7. Enzyme test: The activity of various enzymes in urine can be measured, and the respective enzyme activities of various types of mucopolysaccharidosis are reduced. Patients lack leukocytes, fibroblasts or hepatocytes and urine lack alpha-iduronidase.
8. Genetic testing can be performed by genetic analysis of peripheral blood leukocyte DNA analysis.

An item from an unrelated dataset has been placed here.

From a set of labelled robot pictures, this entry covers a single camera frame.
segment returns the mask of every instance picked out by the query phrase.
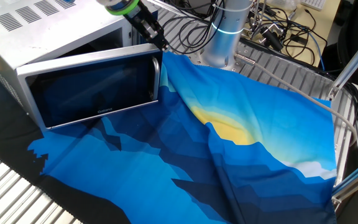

9. The release of ADP from other platelet membranes is reduced, so its adhesion rate and aggregation function are low. Most children have normal liver function.
Diagnosis
Diagnosis of type I glycogen storage disease in children
Medical history, physical signs, and blood biochemical tests are available for initial clinical diagnosis. Glucose metabolism function test may be helpful for diagnosis, such as: in the glucose tolerance test, due to insufficient insulin secretion in children, it shows typical diabetes characteristics; glucagon or adrenaline test can not make children's blood sugar rise significantly, injection of glucagon After that, blood lactic acid was significantly increased; blood glucose levels did not increase in the galactose or fructose tolerance test because the child could not convert galactose or fructose into glucose. Although this kind of functional test has the advantage of avoiding liver biopsy, because the individual variation of the response of this patient to this type of test is large, the glycogen quantification and glucose-6-phosphatase activity of liver tissue should still be determined. As a basis for diagnosis.
Differential diagnosis
Infants more common fasting blood glucose with hyperlipidemia hyperuricemia and clinical examination of hepatic and renal enlargement can be diagnosed and diagnosed as adrenaline test. The method is as follows: intramuscular injection of 1:1000 epinephrine 0.03ml /kg. 30 min before injection and 30,090,012,120,150 min after blood glucose measurement, normal humans were injected with adrenaline for 1 h, and the fasting blood glucose increased from 1.65 to 2.48 mmol/L2h to the original level. It can also be diagnosed as a highly specific fructose or galactose tolerance test. The method is fructose (0.5g / kg body weight) or galactose (1g / kg) formulated into a 25% solution for 1h before and after intravenous injection, blood is taken every 10 minutes to determine the content of glucose lactate galactose, fructose Glucose is normal and elevated lactate is diagnosable. Note that it is differentiated from other types of glycogen storage diseases such as diabetes, gout, liver disease, and metabolic syndrome (X syndrome).